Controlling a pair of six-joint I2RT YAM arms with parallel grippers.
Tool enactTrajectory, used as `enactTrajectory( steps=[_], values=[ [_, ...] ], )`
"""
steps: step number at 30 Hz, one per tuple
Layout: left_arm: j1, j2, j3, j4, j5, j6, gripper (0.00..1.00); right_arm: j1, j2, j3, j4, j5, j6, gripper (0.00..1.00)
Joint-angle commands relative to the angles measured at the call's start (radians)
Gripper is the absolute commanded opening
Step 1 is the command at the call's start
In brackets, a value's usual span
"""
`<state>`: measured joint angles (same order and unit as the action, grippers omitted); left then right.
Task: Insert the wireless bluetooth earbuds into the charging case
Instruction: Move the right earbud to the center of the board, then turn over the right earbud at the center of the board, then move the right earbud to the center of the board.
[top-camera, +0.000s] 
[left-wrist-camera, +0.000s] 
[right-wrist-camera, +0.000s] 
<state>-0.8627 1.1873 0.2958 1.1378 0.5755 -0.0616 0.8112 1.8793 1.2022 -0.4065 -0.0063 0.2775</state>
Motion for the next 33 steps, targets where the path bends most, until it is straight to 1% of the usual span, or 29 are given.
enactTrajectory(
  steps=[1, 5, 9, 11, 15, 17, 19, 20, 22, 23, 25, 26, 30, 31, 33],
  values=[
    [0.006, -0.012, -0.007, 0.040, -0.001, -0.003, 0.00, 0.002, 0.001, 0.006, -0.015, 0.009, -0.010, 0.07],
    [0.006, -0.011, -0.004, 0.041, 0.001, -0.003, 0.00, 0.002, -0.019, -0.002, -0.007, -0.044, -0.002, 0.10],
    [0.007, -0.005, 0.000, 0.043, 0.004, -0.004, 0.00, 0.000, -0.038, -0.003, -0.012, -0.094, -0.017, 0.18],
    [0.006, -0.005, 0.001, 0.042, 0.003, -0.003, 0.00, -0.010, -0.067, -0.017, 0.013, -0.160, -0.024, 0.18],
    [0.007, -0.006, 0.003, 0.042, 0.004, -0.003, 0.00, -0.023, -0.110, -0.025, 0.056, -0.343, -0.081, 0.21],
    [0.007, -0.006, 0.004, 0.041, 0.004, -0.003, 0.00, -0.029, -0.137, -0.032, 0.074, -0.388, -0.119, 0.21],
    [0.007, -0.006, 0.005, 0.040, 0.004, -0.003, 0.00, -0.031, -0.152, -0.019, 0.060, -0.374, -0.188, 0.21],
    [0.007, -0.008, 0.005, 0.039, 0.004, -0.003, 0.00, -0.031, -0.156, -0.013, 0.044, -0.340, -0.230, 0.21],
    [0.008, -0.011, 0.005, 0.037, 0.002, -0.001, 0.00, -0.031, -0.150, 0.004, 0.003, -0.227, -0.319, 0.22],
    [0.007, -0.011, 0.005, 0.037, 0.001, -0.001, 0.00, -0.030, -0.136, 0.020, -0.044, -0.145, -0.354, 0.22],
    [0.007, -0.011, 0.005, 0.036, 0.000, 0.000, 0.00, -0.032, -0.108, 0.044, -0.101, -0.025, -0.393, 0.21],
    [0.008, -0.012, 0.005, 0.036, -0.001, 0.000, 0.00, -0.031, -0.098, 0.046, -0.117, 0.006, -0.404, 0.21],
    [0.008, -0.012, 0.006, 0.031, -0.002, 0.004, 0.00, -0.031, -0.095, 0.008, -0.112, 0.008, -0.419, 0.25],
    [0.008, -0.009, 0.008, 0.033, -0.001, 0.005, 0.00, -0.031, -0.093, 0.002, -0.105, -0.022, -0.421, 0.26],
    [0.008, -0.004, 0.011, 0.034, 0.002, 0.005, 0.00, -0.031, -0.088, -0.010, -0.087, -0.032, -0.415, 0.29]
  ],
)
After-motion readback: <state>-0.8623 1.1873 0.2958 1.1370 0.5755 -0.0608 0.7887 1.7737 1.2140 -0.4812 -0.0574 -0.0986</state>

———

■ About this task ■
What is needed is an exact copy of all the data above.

■ Response to the task ■
Controlling a pair of six-joint I2RT YAM arms with parallel grippers.
Tool enactTrajectory, used as `enactTrajectory( steps=[_], values=[ [_, ...] ], )`
"""
steps: step number at 30 Hz, one per tuple
Layout: left_arm: j1, j2, j3, j4, j5, j6, gripper (0.00..1.00); right_arm: j1, j2, j3, j4, j5, j6, gripper (0.00..1.00)
Joint-angle commands relative to the angles measured at the call's start (radians)
Gripper is the absolute commanded opening
Step 1 is the command at the call's start
In brackets, a value's usual span
"""
`<state>`: measured joint angles (same order and unit as the action, grippers omitted); left then right.
Task: Insert the wireless bluetooth earbuds into the charging case
Instruction: Move the right earbud to the center of the board, then turn over the right earbud at the center of the board, then move the right earbud to the center of the board.
[top-camera, +0.000s] 
[left-wrist-camera, +0.000s] 
[right-wrist-camera, +0.000s] 
<state>-0.8627 1.1873 0.2958 1.1378 0.5755 -0.0616 0.8112 1.8793 1.2022 -0.4065 -0.0063 0.2775</state>
Motion for the next 33 steps, targets where the path bends most, until it is straight to 1% of the usual span, or 29 are given.
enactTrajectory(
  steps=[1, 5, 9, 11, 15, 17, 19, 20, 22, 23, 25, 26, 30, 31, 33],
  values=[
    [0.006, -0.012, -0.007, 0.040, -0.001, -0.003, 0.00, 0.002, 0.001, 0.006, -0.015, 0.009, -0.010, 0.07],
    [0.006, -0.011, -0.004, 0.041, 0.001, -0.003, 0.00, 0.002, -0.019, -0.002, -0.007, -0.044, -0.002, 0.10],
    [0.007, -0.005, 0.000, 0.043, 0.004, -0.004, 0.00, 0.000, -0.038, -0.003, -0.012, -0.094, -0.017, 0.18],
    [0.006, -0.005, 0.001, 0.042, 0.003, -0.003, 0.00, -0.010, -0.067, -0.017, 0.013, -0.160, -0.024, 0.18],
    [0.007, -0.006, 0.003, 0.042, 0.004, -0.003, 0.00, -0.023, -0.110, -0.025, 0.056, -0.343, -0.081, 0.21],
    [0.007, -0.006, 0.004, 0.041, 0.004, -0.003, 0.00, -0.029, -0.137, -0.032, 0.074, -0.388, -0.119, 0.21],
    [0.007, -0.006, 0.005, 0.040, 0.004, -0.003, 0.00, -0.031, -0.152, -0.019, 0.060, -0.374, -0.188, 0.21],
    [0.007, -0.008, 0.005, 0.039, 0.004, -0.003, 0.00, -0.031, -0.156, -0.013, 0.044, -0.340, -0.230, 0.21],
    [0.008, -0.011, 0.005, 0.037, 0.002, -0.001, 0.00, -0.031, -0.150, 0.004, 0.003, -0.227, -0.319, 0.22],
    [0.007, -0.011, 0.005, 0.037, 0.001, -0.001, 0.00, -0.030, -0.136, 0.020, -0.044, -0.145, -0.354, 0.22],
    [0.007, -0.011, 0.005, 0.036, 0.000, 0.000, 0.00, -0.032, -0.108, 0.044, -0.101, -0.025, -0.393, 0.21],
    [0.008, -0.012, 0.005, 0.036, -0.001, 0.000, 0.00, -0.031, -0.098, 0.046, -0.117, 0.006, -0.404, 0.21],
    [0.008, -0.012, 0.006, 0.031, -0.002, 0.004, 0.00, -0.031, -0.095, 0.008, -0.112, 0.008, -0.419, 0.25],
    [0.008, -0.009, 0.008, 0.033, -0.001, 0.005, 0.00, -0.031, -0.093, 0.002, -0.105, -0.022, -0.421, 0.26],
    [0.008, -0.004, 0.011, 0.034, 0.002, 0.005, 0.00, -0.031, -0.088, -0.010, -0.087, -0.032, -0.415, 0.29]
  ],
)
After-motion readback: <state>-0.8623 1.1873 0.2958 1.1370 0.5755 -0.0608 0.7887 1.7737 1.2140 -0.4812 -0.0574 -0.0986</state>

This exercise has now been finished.